Stochastic model of the pulmonary airway tree and its implications for bronchial responsiveness.

The resistance of the pulmonary conducting airway tree (Raw) is a consequence of the resistances of its component airways and how they are connected together. To date, theoretical calculations of Raw have been performed with the aid of mathematical models of the airway tree that are purely deterministic. That is, the mechanical properties of the component airways in these models are precisely defined functions of generation number. Such models take no account of the fact that the airways of a given generation are not all exactly the same but rather exhibit a spectrum of wall thicknesses, amounts of smooth muscle, and number of parenchymal attachments. In the present study, the properties of a 10-generation stochastic airway tree model are investigated. The lengths and radii of the airways in the tree are drawn randomly from probability distribution functions (PDFs), the means of which are deterministic functions of generation number and the standard deviations are assigned various values. Monte Carlo simulation is used to estimate the PDF of Raw itself in various conditions.
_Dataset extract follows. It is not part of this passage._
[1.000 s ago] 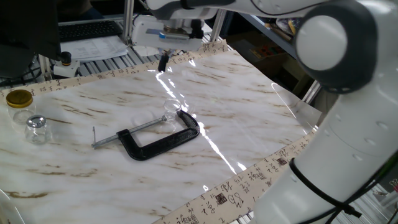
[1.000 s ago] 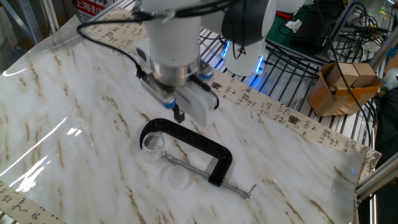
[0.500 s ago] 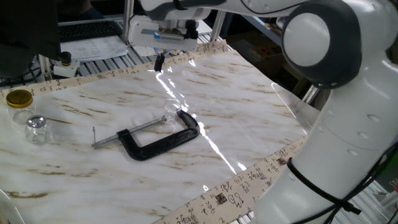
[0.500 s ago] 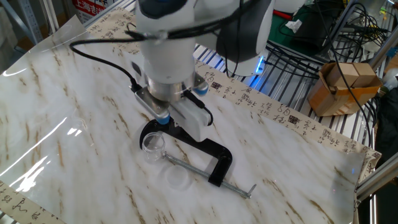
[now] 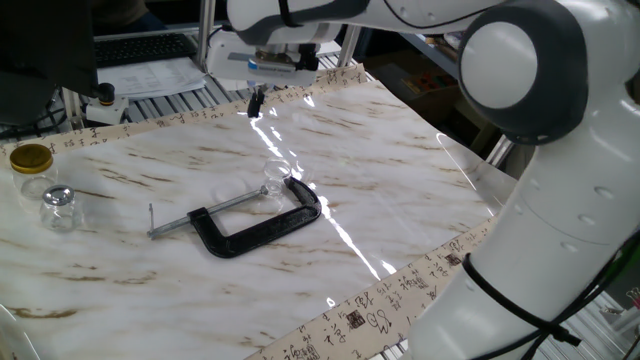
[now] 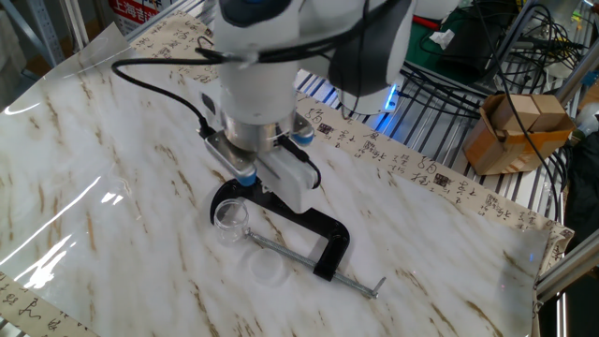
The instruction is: Screw the lid onto the jar
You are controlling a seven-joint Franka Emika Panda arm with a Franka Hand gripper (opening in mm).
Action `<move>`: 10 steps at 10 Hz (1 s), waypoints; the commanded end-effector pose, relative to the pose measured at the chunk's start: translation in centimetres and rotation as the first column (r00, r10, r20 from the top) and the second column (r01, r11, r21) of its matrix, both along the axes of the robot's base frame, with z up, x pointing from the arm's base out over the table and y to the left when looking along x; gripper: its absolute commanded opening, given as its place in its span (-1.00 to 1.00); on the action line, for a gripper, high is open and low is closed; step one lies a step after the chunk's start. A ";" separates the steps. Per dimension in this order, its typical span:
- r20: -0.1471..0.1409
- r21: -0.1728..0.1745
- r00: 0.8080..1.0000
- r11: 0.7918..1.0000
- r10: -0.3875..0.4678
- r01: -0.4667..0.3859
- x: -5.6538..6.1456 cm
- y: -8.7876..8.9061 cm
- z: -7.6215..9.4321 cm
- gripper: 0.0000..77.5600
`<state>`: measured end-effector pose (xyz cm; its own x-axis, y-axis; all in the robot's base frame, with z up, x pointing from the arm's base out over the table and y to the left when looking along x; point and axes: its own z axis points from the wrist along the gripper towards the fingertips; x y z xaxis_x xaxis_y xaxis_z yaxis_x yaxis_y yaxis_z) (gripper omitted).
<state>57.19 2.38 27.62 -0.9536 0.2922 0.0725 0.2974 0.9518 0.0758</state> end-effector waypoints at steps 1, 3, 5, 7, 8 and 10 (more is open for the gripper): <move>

We show that the relative width of the PDF of Raw may be comparable to that of the PDFs from which the individual airway radii were drawn. It is also shown that when bronchoconstriction is simulated by narrowing each airway by a random amount the resulting PDF for Raw may increase in width many times. We conclude that the variations in airway responsiveness seen in nature can only be properly understood when the distribution of airway properties within the lung are taken into account.